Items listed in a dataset
%%

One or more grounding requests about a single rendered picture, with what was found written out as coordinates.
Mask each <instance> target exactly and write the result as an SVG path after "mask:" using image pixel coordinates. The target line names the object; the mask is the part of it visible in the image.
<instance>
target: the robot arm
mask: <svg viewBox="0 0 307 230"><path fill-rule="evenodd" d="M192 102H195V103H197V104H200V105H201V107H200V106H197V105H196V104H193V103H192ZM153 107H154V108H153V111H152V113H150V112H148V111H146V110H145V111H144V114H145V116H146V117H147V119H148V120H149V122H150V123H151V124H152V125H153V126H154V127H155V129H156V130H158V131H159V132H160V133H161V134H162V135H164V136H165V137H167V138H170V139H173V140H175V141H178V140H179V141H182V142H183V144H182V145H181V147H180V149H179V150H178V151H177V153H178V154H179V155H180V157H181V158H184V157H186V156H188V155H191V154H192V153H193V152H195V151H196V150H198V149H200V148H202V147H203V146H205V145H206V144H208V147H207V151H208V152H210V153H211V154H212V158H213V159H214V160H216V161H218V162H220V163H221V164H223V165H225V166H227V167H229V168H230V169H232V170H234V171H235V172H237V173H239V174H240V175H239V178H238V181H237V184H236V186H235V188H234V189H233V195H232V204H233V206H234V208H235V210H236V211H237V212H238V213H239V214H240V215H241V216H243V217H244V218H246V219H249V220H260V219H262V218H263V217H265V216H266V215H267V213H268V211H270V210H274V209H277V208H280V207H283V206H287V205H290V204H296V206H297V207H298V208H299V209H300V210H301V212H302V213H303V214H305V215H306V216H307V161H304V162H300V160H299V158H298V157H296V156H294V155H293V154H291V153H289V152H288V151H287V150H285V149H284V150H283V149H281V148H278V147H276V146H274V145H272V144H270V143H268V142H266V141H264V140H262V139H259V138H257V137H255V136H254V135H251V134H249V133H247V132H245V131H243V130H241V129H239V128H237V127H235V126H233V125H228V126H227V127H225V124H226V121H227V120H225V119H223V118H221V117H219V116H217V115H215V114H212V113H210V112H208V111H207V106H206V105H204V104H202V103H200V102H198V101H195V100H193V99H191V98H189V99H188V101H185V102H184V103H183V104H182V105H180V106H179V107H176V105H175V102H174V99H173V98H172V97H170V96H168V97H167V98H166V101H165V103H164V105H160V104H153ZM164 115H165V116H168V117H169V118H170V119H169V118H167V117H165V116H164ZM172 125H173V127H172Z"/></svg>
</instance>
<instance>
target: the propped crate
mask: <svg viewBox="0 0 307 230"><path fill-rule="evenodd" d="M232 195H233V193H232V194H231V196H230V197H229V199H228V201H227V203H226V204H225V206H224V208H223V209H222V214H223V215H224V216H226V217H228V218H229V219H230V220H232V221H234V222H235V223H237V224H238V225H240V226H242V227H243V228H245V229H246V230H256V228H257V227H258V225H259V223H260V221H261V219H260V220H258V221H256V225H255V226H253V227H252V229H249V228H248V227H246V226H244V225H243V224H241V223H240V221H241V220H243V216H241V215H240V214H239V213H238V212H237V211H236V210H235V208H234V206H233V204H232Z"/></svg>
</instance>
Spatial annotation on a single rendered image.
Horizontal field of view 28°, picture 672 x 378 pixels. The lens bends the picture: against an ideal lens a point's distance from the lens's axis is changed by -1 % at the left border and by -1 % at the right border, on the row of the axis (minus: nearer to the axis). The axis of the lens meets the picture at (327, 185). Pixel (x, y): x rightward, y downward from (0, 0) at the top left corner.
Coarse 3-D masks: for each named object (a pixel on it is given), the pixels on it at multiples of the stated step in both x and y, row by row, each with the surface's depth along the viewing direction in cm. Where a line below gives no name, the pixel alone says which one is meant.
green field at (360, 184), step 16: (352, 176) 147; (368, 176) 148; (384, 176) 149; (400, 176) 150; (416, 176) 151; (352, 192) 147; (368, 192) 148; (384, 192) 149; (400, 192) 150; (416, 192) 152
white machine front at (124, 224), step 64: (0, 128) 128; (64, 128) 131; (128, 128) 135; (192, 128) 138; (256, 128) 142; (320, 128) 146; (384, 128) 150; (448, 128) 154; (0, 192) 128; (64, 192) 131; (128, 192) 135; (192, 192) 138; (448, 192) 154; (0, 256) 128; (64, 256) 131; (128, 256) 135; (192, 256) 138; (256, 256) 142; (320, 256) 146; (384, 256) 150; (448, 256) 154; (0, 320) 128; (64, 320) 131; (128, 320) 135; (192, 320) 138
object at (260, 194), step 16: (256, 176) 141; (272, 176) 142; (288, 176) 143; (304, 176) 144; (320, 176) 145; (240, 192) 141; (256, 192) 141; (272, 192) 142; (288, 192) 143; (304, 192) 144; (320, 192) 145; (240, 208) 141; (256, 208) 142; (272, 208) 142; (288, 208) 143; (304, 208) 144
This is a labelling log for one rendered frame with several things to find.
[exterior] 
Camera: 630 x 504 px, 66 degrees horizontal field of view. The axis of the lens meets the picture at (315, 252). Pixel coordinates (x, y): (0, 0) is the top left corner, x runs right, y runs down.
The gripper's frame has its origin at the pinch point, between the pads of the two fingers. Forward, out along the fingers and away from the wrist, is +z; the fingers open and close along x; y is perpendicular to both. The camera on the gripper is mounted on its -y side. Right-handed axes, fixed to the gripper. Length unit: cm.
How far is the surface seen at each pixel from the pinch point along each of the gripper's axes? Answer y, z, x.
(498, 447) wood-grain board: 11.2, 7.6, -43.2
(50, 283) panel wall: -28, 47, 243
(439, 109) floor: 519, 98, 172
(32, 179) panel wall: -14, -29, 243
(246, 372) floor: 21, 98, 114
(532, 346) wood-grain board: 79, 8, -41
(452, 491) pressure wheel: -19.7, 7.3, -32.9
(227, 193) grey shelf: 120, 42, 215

%%

**Problem details**
Which lines of the records hold the string "lens"? Copy each one.

**Exercise output**
Horizontal field of view 28°, picture 672 x 378 pixels. The lens bends the picture: against an ideal lens a point's distance from the lens's axis is changed by -1 % at the left border and by -1 % at the right border, on the row of the axis (minus: nearer to the axis). The axis of the lens meets the picture at (327, 185). Pixel (x, y): x rightward, y downward from (0, 0) at the top left corner.
Camera: 630 x 504 px, 66 degrees horizontal field of view. The axis of the lens meets the picture at (315, 252). Pixel coordinates (x, y): (0, 0) is the top left corner, x runs right, y runs down.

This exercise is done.